SETTING: An update of secondary data analysis of RCTs published between January 1998 and July 2023 performed in accordance with Preferred Reporting Items for Systematic Reviews and Meta-Analyses guidelines.

PATIENTS: Critically ill adults.

INTERVENTIONS: Cycling exercises or neuromuscular electrical stimulation (NMES) or protocolized physical rehabilitation (PPR) or functional electrical stimulation-assisted cycle ergometry (FESCE) compared with standard of care.

MEASUREMENTS AND MAIN RESULTS: Days on a mechanical ventilator, length of stay in ICU and at the hospital, and mortality. We found 15 RCTs (one on cycling, eight on NMES alone, four on PPR, and two on FESCE) into which 2116 patients were randomized. The updated meta-analysis encompasses a total of 5664 patients. The exercise interventions did not influence mortality (odds ratio, 1.00 [0.87-1.14]; n = 53 RCTs) but reduced the duration of mechanical ventilation (mean difference, -1.76 d [-2.8 to -0.8 d]; n = 46) and length of stay in ICU (-1.16 d [-2.3 to 0.0 d]; n = 45). The effects on the length of mechanical ventilation and ICU stay were only significant for the PPR subgroup by a median of -1.7 days (95% CI, -3.2 to -0.2 d) and -1.9 days (95% CI, -3.5 to -0.2 d), respectively.
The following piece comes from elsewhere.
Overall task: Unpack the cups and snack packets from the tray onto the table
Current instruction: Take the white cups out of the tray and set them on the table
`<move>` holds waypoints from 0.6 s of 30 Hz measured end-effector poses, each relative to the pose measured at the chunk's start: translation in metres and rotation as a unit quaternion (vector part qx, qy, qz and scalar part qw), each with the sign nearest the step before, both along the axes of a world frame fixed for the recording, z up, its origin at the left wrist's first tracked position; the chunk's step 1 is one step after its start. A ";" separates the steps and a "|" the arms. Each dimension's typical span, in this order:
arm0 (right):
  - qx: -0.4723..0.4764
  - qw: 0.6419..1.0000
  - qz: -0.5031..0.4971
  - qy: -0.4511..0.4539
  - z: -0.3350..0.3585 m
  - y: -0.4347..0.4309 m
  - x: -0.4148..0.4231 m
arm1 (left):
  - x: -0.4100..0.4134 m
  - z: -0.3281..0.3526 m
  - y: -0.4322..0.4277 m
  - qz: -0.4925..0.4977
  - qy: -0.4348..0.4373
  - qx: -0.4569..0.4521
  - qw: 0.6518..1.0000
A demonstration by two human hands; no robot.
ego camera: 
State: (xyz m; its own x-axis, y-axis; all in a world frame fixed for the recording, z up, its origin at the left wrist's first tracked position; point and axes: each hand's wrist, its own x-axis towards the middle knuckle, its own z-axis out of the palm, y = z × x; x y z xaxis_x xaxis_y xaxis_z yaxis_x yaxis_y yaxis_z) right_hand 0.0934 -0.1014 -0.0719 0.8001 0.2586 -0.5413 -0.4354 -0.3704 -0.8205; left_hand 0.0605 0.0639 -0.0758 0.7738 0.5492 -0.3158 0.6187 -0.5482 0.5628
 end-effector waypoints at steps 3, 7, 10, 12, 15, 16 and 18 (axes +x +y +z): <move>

Notably, newly published trials provided consistent results and reduced the overall heterogeneity of these results.

CONCLUSIONS: None of the rehabilitation intervention strategies being studied influence mortality. Both mechanical ventilation and ICU stay were shortened by PPR, this strengthens the earlier findings as all new RCTs yielded very consistent results. However, no early rehabilitation interventions in passive patients seem to have clinical benefits. Regarding long-term functional outcomes, the results remain inconclusive.